> _TRY IT_
Look through the lines below, find those with the word "white", and copy them.
**** MATERIAL FOR THE TASK ****
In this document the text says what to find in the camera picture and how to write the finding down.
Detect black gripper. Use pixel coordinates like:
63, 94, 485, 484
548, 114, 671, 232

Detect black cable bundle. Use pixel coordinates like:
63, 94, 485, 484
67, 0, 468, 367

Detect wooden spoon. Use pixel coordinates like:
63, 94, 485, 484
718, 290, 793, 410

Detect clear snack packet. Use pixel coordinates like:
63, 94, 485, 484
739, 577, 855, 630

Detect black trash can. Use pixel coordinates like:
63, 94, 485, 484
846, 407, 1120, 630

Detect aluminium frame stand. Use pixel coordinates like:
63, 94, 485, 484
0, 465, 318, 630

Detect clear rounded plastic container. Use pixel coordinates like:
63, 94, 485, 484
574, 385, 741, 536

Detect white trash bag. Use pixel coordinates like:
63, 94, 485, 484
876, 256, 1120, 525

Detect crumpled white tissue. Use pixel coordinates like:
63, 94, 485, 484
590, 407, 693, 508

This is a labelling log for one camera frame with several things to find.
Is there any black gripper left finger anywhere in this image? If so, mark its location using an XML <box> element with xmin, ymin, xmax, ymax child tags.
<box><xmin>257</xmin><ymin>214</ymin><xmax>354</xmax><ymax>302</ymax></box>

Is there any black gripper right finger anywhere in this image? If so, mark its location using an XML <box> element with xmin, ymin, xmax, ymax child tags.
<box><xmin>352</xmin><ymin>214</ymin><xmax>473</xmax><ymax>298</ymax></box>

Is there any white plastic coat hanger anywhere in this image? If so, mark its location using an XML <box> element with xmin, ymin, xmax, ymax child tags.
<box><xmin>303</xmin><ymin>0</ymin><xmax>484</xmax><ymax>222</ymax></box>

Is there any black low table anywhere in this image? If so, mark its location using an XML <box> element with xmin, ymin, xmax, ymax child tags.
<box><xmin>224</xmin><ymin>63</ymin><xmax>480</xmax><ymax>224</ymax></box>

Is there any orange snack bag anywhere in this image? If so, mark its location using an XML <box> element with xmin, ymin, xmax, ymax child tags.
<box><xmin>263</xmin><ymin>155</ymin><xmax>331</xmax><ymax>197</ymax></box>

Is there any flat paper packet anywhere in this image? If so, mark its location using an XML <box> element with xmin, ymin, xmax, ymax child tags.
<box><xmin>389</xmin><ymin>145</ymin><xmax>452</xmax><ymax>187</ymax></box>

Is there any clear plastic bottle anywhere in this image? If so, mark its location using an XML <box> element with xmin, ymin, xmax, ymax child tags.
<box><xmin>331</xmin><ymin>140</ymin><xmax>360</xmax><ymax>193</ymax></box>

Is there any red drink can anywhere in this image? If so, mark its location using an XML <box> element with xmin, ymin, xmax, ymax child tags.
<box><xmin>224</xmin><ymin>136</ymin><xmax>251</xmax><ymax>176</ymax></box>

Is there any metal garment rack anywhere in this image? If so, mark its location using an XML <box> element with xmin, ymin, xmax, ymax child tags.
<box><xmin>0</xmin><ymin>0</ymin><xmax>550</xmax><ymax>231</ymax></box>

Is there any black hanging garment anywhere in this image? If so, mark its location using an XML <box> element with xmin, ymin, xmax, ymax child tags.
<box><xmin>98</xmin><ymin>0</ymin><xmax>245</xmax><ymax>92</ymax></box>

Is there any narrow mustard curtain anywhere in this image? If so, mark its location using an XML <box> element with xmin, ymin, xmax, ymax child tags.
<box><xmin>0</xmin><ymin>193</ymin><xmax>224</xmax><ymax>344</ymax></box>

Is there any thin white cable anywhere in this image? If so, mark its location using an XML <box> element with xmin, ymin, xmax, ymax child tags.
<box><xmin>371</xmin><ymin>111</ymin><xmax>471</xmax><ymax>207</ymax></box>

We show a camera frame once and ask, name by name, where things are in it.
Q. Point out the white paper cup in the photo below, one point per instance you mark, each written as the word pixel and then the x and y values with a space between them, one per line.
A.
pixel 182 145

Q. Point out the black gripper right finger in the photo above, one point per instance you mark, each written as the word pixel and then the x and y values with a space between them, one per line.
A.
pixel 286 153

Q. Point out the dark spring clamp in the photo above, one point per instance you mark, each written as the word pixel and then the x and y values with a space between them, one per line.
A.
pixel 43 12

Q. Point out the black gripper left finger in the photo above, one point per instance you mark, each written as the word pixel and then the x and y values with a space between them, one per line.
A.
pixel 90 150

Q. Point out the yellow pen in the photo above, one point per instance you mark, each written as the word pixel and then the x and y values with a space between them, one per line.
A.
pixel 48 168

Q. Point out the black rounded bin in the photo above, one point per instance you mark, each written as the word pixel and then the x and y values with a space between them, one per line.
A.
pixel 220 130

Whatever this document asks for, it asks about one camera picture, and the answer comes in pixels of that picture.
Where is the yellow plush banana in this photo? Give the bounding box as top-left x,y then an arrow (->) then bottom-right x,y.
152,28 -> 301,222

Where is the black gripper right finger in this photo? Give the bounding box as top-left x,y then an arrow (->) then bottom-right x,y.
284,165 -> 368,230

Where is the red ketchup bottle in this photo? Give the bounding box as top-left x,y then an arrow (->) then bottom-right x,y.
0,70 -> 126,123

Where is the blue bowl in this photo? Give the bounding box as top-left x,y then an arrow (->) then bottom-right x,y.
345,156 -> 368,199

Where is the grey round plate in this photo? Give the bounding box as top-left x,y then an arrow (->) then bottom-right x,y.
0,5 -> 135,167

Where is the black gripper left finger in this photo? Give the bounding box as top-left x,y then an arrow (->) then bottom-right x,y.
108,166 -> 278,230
****
> _RESULT FOR THIS EXERCISE_
Detect white trash bag. Use pixel coordinates like:
Detect crumpled white tissue. Use pixel coordinates like:
Is there any white plastic coat hanger anywhere in this image? If so, mark its location using an XML <box> element with xmin, ymin, xmax, ymax child tags.
Is there any thin white cable anywhere in this image? If so, mark its location using an XML <box> element with xmin, ymin, xmax, ymax child tags.
Q. Point out the white paper cup in the photo below, one point per instance you mark, each written as the word pixel and then the x and y values with a space between them, one per line.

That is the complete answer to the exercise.